Normally this would be an arcane economic debate over methodologies, time periods, and at what rate to calculate/discount the value of gains over time. But at stake here, ultimately, is billions of dollars in taxpayer subsidies to agribusiness, and even the future of the whole bio-fuel industry in the U.S.
So a controversy has been growing among various self-interested factions since the EPA, under the Obama Administration, reversed its Bush-directed self and said greenhouse gases are a health problem, which will be addressed.
A contentious rulemaking process is now well underway.
From an automotive point of view there are two central issues. The first is how to decrease emissions and our dependence on imports of foreign oil from terrorist supporting countries. The second is a subset of the first: what if the biofuels we are using — ethanol, biodiesel, natural gas — really cause more emissions than they save? That’s why how the EPA calculates the life cycle emissions effects is of such concern to subsidized businesses, the agricultural lobby and various clean air special interest groups.
The U.S. is already under Congressional mandate to use increasing amounts of renewable fuels. Under the Energy Independence and Security Act of 2007, EPA is responsible for revising and implementing regulations to ensure that gasoline sold in the United States contains a minimum volume of renewables. The Renewable Fuel Standard program will increase the volume of renewable fuel required to be blended into gasoline from 9 billion gallons in 2008 to 36 billion gallons by 2022. (At one point the goal under President Bush was 35 billion/2017.)
The new RFS program regulations are being developed with what the EPA euphemistically says is a “collaboration with refiners, renewable fuel producers, and many other stakeholders.”
Translation: Big bucks are at stake here, and lobbying will be intense.
The proposed methodology appears to have the support of the five eminent scientists who agreed to review it. They are:
1. Dr. Joseph Fargione, The Nature Conservancy
2. Mr. Ralph Heimlich, Agricultural Conservation Economics
3. Dr. Elizabeth Marshall, World Resources Institute
4. Dr. Jeremy Martin, Union of Concerned Scientists
5. Dr. Kenneth Richards, Indiana University
According to the EPA, evidence suggests that biofuel-induced land use change produces significant near-term GHG emissions, with displacement of petroleum by biofuels over subsequent years in effect “paying back” earlier land-conversion impacts.

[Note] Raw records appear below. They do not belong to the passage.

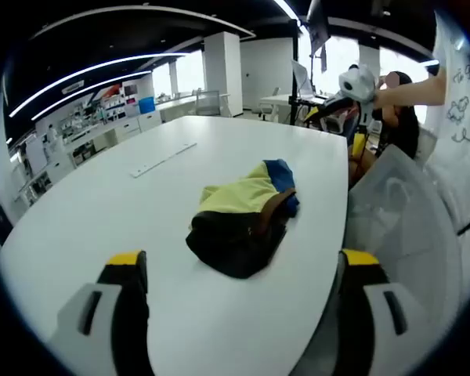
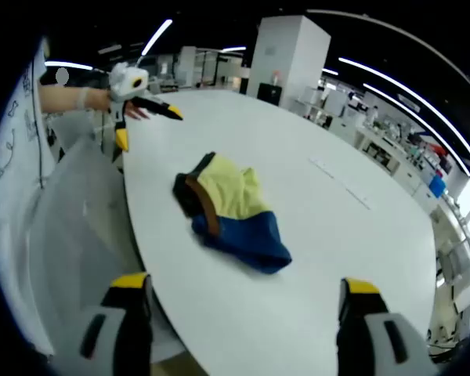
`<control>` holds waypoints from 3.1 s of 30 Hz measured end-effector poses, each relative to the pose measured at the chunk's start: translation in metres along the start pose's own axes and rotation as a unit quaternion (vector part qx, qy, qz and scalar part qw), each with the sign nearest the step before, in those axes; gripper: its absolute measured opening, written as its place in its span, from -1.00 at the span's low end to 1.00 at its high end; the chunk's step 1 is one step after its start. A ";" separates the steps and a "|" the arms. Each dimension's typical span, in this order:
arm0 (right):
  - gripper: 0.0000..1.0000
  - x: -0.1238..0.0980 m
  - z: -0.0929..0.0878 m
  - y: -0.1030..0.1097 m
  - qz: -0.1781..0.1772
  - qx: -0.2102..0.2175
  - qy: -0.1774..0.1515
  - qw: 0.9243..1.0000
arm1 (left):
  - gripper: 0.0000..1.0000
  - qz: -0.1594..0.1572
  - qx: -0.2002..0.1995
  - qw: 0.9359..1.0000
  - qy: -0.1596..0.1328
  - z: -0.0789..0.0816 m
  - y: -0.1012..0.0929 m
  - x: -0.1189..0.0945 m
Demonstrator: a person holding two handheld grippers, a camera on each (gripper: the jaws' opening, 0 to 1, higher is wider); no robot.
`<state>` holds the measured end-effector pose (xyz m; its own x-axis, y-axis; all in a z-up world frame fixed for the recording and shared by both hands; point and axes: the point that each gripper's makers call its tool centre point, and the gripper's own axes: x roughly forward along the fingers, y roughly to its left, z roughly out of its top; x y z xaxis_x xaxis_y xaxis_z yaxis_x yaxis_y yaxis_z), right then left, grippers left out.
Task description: Fold the garment on the visible template until the final outline fits inside the template.
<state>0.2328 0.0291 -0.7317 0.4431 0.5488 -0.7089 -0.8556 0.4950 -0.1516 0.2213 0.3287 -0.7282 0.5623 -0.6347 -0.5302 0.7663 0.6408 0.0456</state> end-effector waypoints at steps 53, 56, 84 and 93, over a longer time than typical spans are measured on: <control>1.00 0.011 -0.010 -0.016 0.011 -0.015 -0.008 1.000 | 0.96 0.011 0.009 1.000 0.017 -0.011 0.012 0.004; 1.00 0.013 -0.010 -0.017 0.014 -0.018 -0.009 1.000 | 0.96 0.011 0.010 1.000 0.015 -0.011 0.013 0.005; 0.12 0.047 0.008 -0.021 0.011 -0.107 -0.011 0.994 | 0.19 0.028 0.114 0.993 0.023 -0.007 0.032 0.048; -0.16 0.057 0.005 -0.014 0.020 -0.140 -0.002 0.990 | -0.15 0.036 0.152 0.988 0.014 -0.004 0.037 0.053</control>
<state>0.2718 0.0567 -0.7667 0.4078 0.5667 -0.7159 -0.9130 0.2664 -0.3091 0.2785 0.3205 -0.7578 0.6123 -0.5774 -0.5401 0.7855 0.5216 0.3330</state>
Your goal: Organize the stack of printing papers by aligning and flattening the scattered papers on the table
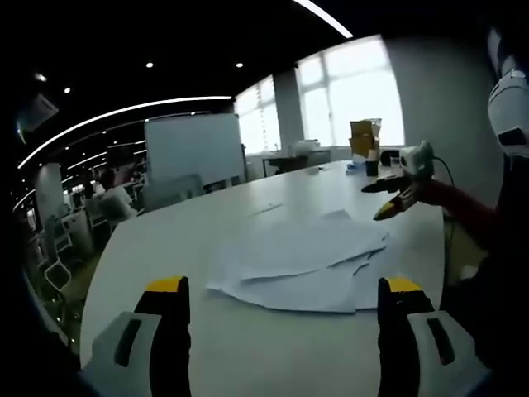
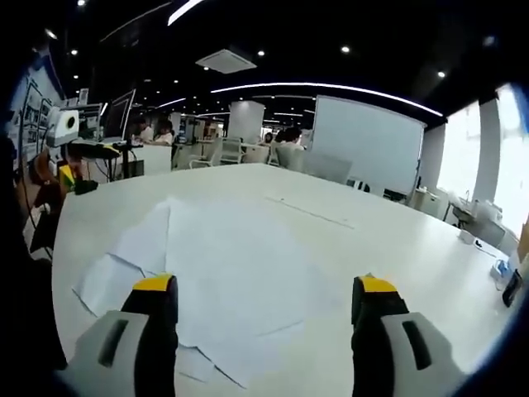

So the choice on bio-fuels will come down to what is the time horizon over which to analyze emissions and apply a proper discount rate to value near-term versus longer-term emissions.
EPA is proceeding with two options.
Option one assumes a 30-year time-period for assessing future GHG emission impacts and equally values all emission impacts regardless of time emitted (a 0% discount rate).
Option two assesses emission impacts over a 100-year time period and discounts future emissions at 2% annually. Additional variations of the time period and discount rate are discussed in the proposed rule and the peer review charge questions.
In reading the long and dense report, of the five scientists, most generally agreed that the approach taken by EPA was scientifically objective.
However, Dr. Marshall said it was difficult to determine whether selection of the parameters followed a scientifically objective process because the discussion within the rulemaking documentation did not provide enough depth to justify the time accounting scenarios proposed.
Opinions of appropriate time frames varied considerably. And herein is the coming battle by the moneyed interests.
Reviewers disagreed on whether EPA should use an impact time frame-the length over which to account for the changes in GHG emissions, in particular due to land-use changes, which result from biofuel production-or project time frame-how long production of a particular biofuel is expected to continue into the future.
Reviewers also disagreed on what duration the various time frames should have. Some recommended that EPA use both a project and an impact time frame within the analysis, and some introduced the concept of a “rolling” time frame. Reviewers offered time frame lengths ranging from 13 to 100 years.
How this all works out in the rulemaking remains to be seen. The devil is definitely in the details. And it looks like that if shorter time frames are used, the biofuels industry will be in trouble on the facts, and will no doubt resort to political intervention.
The Obama administration is on record favoring a science-based approach, but whose scientist are you going to believe?